Trop Anim Health Prod. 2013 Feb;45(2):569-76. doi: 10.1007/s11250-012-0261-7. Epub 2012 Sep 15.
The aim of this study was to evaluate a simple molecular method of reverse transcriptase polymerase chain reaction (RT-PCR) to differentiate Newcastle disease virus strains according to their pathogenicity, in order to use it in molecular screening of Newcastle disease virus in poultry and free-living bird populations.

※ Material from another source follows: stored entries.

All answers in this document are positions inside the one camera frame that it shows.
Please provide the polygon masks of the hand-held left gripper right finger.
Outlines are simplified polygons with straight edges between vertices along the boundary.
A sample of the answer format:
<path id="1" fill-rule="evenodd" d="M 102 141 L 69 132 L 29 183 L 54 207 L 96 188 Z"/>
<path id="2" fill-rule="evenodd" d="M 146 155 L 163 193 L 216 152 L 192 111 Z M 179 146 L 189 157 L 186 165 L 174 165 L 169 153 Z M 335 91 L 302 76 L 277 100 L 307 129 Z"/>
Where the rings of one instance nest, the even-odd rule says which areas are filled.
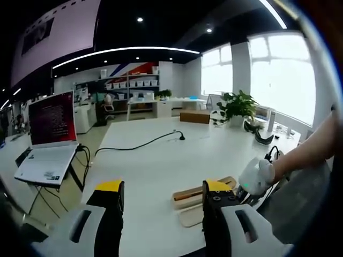
<path id="1" fill-rule="evenodd" d="M 203 181 L 205 256 L 287 256 L 272 225 L 250 205 L 241 205 L 228 185 Z"/>

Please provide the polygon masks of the person's right hand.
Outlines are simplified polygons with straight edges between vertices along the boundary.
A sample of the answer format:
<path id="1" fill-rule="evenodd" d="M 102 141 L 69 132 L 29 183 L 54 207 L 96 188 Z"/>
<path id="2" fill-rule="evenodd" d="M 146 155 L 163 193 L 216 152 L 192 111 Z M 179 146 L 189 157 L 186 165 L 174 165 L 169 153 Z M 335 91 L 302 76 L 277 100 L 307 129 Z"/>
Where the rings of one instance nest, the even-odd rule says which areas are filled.
<path id="1" fill-rule="evenodd" d="M 275 169 L 272 163 L 263 159 L 258 163 L 258 179 L 262 185 L 272 185 L 275 179 Z"/>

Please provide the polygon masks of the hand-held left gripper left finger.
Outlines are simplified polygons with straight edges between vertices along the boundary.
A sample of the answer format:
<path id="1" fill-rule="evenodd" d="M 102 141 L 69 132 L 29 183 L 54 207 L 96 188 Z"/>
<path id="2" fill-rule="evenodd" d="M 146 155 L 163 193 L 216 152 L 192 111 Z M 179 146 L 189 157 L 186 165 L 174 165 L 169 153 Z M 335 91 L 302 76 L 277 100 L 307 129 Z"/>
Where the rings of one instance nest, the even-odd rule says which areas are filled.
<path id="1" fill-rule="evenodd" d="M 97 185 L 85 204 L 71 210 L 42 242 L 40 256 L 119 256 L 123 229 L 124 181 Z"/>

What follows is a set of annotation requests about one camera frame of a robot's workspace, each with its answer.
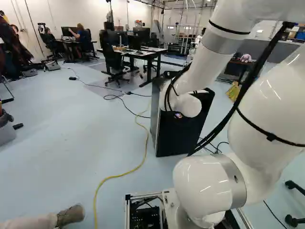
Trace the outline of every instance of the light blue floor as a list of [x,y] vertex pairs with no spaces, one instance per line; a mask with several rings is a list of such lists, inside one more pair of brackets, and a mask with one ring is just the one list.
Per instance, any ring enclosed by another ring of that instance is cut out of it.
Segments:
[[[176,59],[170,61],[183,63]],[[86,83],[103,86],[106,75],[96,70],[103,69],[102,66],[64,64],[63,67],[73,68]],[[162,65],[162,71],[165,69],[179,67]],[[23,122],[24,127],[17,131],[14,141],[0,147],[0,221],[57,212],[82,203],[86,210],[84,222],[68,227],[93,228],[93,195],[98,183],[105,177],[134,168],[142,160],[146,133],[134,123],[134,116],[119,100],[103,100],[104,95],[112,92],[69,81],[70,76],[74,73],[68,69],[40,71],[37,76],[11,83],[16,99],[4,108],[14,116],[15,123]],[[122,90],[151,94],[151,84],[138,88],[136,85],[142,80],[138,76],[133,79],[130,85],[123,84]],[[209,133],[231,108],[232,102],[224,94],[229,87],[219,82],[210,87],[216,96],[202,136]],[[8,96],[3,85],[0,95],[1,98]],[[147,107],[150,98],[126,95],[123,100],[138,113]],[[140,122],[149,128],[150,120],[141,118]],[[226,129],[214,143],[220,141],[227,141]],[[227,153],[230,147],[222,145],[221,150]],[[172,187],[173,167],[183,157],[156,158],[150,138],[143,167],[133,174],[106,182],[100,189],[99,228],[123,229],[124,195]],[[282,222],[286,214],[305,216],[305,197],[283,185],[287,179],[293,179],[305,187],[304,162],[305,156],[301,155],[286,168],[267,200]],[[264,204],[244,209],[254,228],[281,228]]]

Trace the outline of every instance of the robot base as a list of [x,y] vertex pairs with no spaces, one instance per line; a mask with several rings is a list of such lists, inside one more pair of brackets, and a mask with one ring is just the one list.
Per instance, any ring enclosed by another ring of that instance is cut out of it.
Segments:
[[[160,207],[138,208],[155,199],[162,200]],[[180,203],[173,188],[151,194],[125,195],[125,229],[133,229],[135,220],[141,221],[142,228],[150,229],[201,229],[195,225],[179,207]],[[240,229],[233,213],[226,211],[224,219],[215,229]]]

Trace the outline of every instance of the pant leg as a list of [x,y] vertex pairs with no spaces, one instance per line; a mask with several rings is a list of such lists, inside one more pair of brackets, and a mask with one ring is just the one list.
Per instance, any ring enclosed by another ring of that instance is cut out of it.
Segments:
[[0,229],[54,229],[57,215],[49,213],[37,217],[23,217],[0,223]]

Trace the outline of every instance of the black stripe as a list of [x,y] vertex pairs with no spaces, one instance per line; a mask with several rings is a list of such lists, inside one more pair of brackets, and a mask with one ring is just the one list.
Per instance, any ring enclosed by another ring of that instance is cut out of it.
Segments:
[[213,22],[211,22],[211,20],[209,20],[209,23],[210,23],[212,26],[214,26],[214,27],[216,27],[216,28],[218,28],[218,29],[220,29],[220,30],[222,30],[222,31],[229,32],[229,33],[234,33],[234,34],[239,34],[239,35],[247,35],[247,34],[250,33],[250,32],[240,32],[240,31],[229,30],[229,29],[226,29],[226,28],[224,28],[224,27],[221,27],[221,26],[219,26],[219,25],[214,24]]
[[279,141],[281,143],[290,145],[290,146],[296,146],[296,147],[305,147],[305,144],[299,144],[299,143],[294,143],[294,142],[290,142],[288,140],[282,139],[278,136],[276,136],[273,133],[270,133],[268,131],[263,130],[262,128],[258,127],[257,125],[255,125],[253,122],[251,122],[249,119],[247,119],[239,110],[239,108],[236,109],[238,114],[242,117],[242,119],[245,120],[246,123],[248,123],[250,126],[252,126],[255,130],[257,130],[258,132],[261,132],[262,134],[267,136],[267,140],[269,140],[270,142],[276,140]]

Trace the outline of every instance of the gray ring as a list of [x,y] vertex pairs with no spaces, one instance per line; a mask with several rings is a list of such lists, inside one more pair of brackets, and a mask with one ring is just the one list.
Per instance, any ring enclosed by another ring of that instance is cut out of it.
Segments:
[[201,42],[204,47],[213,52],[220,54],[233,54],[236,52],[243,40],[222,37],[213,33],[211,30],[206,29]]
[[246,184],[242,173],[229,157],[223,154],[214,154],[212,156],[217,158],[229,178],[233,196],[230,209],[242,207],[247,200]]

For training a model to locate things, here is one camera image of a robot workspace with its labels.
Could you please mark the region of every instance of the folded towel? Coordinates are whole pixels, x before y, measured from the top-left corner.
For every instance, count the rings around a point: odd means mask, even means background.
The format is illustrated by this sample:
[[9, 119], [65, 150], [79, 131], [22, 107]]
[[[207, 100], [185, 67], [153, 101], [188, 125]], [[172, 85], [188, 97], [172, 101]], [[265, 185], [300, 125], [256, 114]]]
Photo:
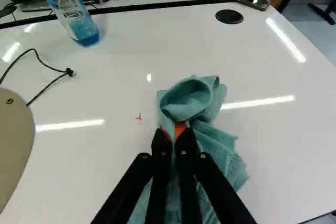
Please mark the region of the folded towel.
[[[159, 106], [159, 127], [165, 129], [171, 139], [174, 139], [176, 122], [184, 122], [191, 127], [200, 149], [211, 154], [232, 187], [238, 191], [248, 179], [246, 165], [234, 151], [235, 141], [238, 138], [209, 124], [218, 114], [225, 95], [226, 87], [220, 84], [218, 76], [201, 78], [191, 76], [178, 82], [169, 90], [158, 91], [156, 97]], [[167, 190], [166, 224], [182, 223], [178, 186], [178, 177], [172, 167]], [[144, 188], [129, 224], [144, 223], [150, 189], [151, 181]], [[203, 223], [218, 223], [216, 213], [199, 183], [197, 192]]]

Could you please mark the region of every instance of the floor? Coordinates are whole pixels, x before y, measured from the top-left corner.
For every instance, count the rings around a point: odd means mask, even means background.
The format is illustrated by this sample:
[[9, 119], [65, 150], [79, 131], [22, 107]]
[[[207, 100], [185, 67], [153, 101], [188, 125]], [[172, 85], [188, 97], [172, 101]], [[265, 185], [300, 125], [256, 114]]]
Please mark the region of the floor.
[[[307, 4], [290, 4], [283, 15], [336, 66], [336, 26], [329, 25]], [[332, 12], [331, 16], [336, 20], [336, 13]]]

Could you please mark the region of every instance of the red mark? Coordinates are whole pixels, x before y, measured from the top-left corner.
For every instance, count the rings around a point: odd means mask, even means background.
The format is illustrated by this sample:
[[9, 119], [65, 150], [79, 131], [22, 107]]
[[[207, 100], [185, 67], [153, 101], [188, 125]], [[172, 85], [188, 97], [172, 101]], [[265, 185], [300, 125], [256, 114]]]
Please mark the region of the red mark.
[[141, 118], [141, 113], [139, 114], [139, 117], [138, 118], [135, 118], [136, 120], [140, 120], [142, 121], [142, 118]]

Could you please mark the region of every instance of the bottle label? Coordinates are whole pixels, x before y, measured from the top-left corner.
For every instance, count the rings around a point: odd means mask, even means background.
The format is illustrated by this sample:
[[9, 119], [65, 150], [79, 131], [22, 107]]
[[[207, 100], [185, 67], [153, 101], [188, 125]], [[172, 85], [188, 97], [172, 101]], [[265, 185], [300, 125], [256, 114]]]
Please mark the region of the bottle label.
[[46, 0], [46, 1], [52, 8], [59, 10], [59, 6], [53, 0]]

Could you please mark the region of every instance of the blue liquid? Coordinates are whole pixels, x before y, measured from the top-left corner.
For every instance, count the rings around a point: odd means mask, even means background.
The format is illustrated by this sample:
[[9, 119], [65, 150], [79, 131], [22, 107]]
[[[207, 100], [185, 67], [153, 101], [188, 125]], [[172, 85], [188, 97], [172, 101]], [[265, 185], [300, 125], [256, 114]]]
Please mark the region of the blue liquid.
[[80, 44], [83, 47], [89, 47], [99, 41], [99, 31], [97, 30], [97, 33], [95, 35], [92, 35], [91, 37], [87, 37], [82, 40], [75, 40], [78, 44]]
[[99, 31], [91, 17], [82, 17], [69, 23], [76, 36], [75, 42], [84, 47], [89, 47], [99, 41]]

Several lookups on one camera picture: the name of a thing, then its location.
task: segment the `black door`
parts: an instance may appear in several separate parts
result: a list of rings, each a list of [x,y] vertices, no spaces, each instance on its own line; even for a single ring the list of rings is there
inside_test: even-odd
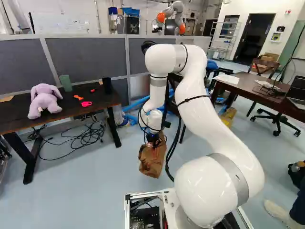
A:
[[[216,22],[216,21],[217,21],[217,19],[207,19],[207,20],[205,21],[202,36],[204,36],[204,37],[210,36],[210,32],[211,32],[211,29],[212,29],[213,22]]]
[[[213,22],[217,22],[217,19],[207,19],[205,21],[204,29],[203,29],[203,33],[202,33],[202,36],[204,36],[204,37],[211,36],[211,41],[210,41],[209,47],[211,46],[211,43],[213,40],[213,35],[214,35],[215,28],[217,25],[216,23],[213,24]]]
[[[258,57],[274,17],[275,14],[249,14],[233,62],[250,65]]]

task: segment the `robotic arm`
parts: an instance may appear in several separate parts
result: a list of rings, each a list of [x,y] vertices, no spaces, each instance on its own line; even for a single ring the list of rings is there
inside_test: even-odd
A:
[[[145,64],[151,85],[150,100],[141,110],[143,121],[160,129],[162,114],[156,108],[164,104],[167,73],[179,73],[183,80],[175,101],[181,118],[214,151],[184,164],[174,180],[187,217],[210,228],[263,188],[263,169],[251,150],[222,123],[207,97],[203,82],[207,58],[200,47],[157,44],[146,51]]]
[[[179,26],[179,29],[177,28],[175,30],[175,35],[184,34],[185,25],[182,20],[183,10],[184,10],[184,4],[181,1],[175,1],[172,5],[170,5],[165,10],[163,10],[161,13],[158,14],[156,18],[158,27],[162,28],[165,18],[169,18],[173,15],[174,12],[177,12],[175,16],[175,22]]]

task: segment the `plush toy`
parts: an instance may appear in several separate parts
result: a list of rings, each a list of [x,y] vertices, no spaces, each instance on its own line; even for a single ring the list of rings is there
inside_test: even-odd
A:
[[[62,95],[56,86],[41,83],[32,87],[30,94],[32,102],[28,114],[29,119],[39,118],[43,109],[48,109],[50,113],[62,111],[62,108],[57,105],[57,98],[62,99]]]

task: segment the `window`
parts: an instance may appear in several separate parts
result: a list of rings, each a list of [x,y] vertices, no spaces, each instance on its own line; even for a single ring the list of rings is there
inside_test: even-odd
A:
[[[224,18],[223,27],[220,31],[220,38],[232,38],[236,28],[239,15],[229,15]]]

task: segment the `cubicle divider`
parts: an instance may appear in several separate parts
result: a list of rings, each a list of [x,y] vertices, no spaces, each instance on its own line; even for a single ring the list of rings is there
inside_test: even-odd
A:
[[[149,93],[141,51],[146,40],[169,44],[199,40],[207,49],[210,37],[0,35],[0,96],[25,93],[39,83],[61,87],[62,74],[68,74],[72,84],[111,77],[122,105],[128,105]]]

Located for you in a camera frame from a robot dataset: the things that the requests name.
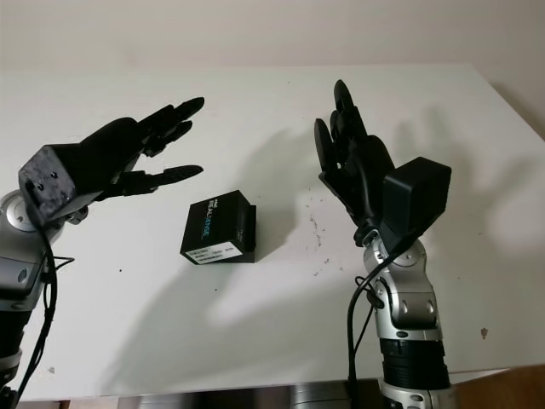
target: white table
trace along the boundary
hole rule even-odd
[[[313,141],[313,120],[329,117],[338,78],[396,165],[422,155],[453,168],[447,211],[422,239],[449,369],[545,362],[545,144],[471,67],[3,72],[3,193],[42,144],[206,97],[193,130],[137,166],[200,164],[202,175],[96,204],[55,244],[55,254],[77,262],[60,273],[55,323],[27,399],[346,377],[346,312],[353,277],[364,274],[362,251],[318,180]],[[193,266],[179,255],[189,205],[234,189],[257,205],[260,261]],[[362,302],[357,323],[366,312]],[[24,367],[41,320],[38,307]],[[360,351],[359,375],[379,377],[374,325]]]

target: black cable
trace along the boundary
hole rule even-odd
[[[361,329],[361,332],[359,333],[358,341],[356,342],[356,348],[354,350],[355,354],[358,353],[359,343],[361,343],[361,340],[364,338],[365,330],[367,329],[367,325],[369,324],[372,314],[373,314],[373,306],[371,305],[369,307],[369,313],[367,313],[367,318],[365,319],[364,327]]]
[[[356,302],[358,301],[359,296],[365,287],[393,260],[395,260],[399,254],[392,254],[376,266],[371,273],[364,278],[361,284],[358,286],[350,304],[348,305],[348,315],[347,315],[347,334],[348,334],[348,393],[350,395],[350,406],[352,409],[359,408],[359,394],[358,394],[358,376],[356,374],[356,349],[354,347],[354,334],[353,334],[353,316],[354,309],[356,307]]]
[[[28,381],[30,380],[32,374],[34,373],[34,371],[36,371],[37,366],[42,360],[43,351],[45,350],[45,340],[48,337],[49,330],[51,329],[51,325],[53,324],[58,296],[57,271],[59,270],[59,268],[64,267],[71,262],[74,262],[74,258],[72,257],[53,256],[53,250],[51,249],[51,244],[49,243],[45,232],[42,229],[39,229],[38,233],[43,241],[43,245],[45,248],[45,261],[47,262],[47,271],[42,274],[43,281],[45,282],[45,285],[43,287],[43,325],[42,330],[40,331],[40,335],[38,336],[38,339],[36,341],[34,351],[32,352],[32,357],[28,363],[28,367],[26,368],[25,375],[20,383],[19,391],[17,392],[17,403],[19,403],[19,399],[25,392]],[[55,259],[65,261],[57,267],[55,266]]]

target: product box
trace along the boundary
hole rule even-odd
[[[180,254],[193,264],[255,262],[255,217],[239,190],[192,204]]]

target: silver robotic arm
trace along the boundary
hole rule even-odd
[[[159,175],[132,169],[141,154],[154,157],[188,132],[188,119],[203,104],[204,98],[195,98],[166,106],[140,122],[117,119],[80,143],[46,145],[20,169],[20,190],[0,199],[0,409],[16,407],[43,354],[57,292],[51,245],[64,224],[79,224],[94,202],[153,193],[202,172],[196,165]],[[47,298],[44,294],[44,324],[15,392],[6,385],[17,373],[23,330],[46,285],[51,291]]]
[[[373,271],[387,258],[378,235],[367,245],[364,264]],[[426,251],[417,240],[371,281],[376,333],[384,356],[380,380],[385,407],[456,409],[443,362],[441,325],[433,287],[426,276]]]
[[[330,127],[314,125],[320,180],[345,205],[364,247],[369,275],[348,307],[348,394],[359,408],[353,313],[366,291],[376,312],[384,356],[381,391],[389,409],[451,409],[437,302],[418,238],[445,211],[451,169],[426,158],[398,168],[376,135],[369,135],[347,86],[337,81]]]

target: white label
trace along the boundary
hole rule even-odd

Specific primers were developed to differentiate LaSota--LS--(vaccine strain) and Sao Joao do Meriti--SJM--strain (highly pathogenic strain). Chickens and pigeons were experimentally vaccinated/infected for an in vivo study to determine virus shedding in feces. Validation of sensitivity and specificity of the primers (SJM and LS) by experimental models used in the present study and results obtained in the molecular analysis of the primers by BLAST made it possible to generalize results. The development of primers that differentiate the level of pathogenicity of NDV stains is very important, mainly in countries where real-time RT-PCR is still not used as a routine test. These primers were able to determine the presence of the agent and to differentiate it according to its pathogenicity.
本研究的目的是评估一种简单的逆转录聚合酶链反应(RT-PCR)分子方法,以根据新城疫病毒毒株的致病性对其进行区分,以便将其用于家禽和自由生活鸟类群体中新城疫病毒的分子筛查。开发了特异性引物来区分LaSota(LS,疫苗株)和圣若昂·多梅里蒂(SJM)毒株(高致病性毒株)。通过对鸡和鸽子进行实验性接种/感染以进行体内研究,来确定粪便中的病毒排出情况。通过本研究中使用的实验模型对引物(SJM和LS)的敏感性和特异性进行验证,以及通过BLAST对引物进行分子分析所获得的结果,使得研究结果具有普遍性。开发能够区分新城疫病毒毒株致病性水平的引物非常重要,主要是在尚未将实时RT-PCR用作常规检测的国家。这些引物能够确定病原体的存在,并根据其致病性进行区分。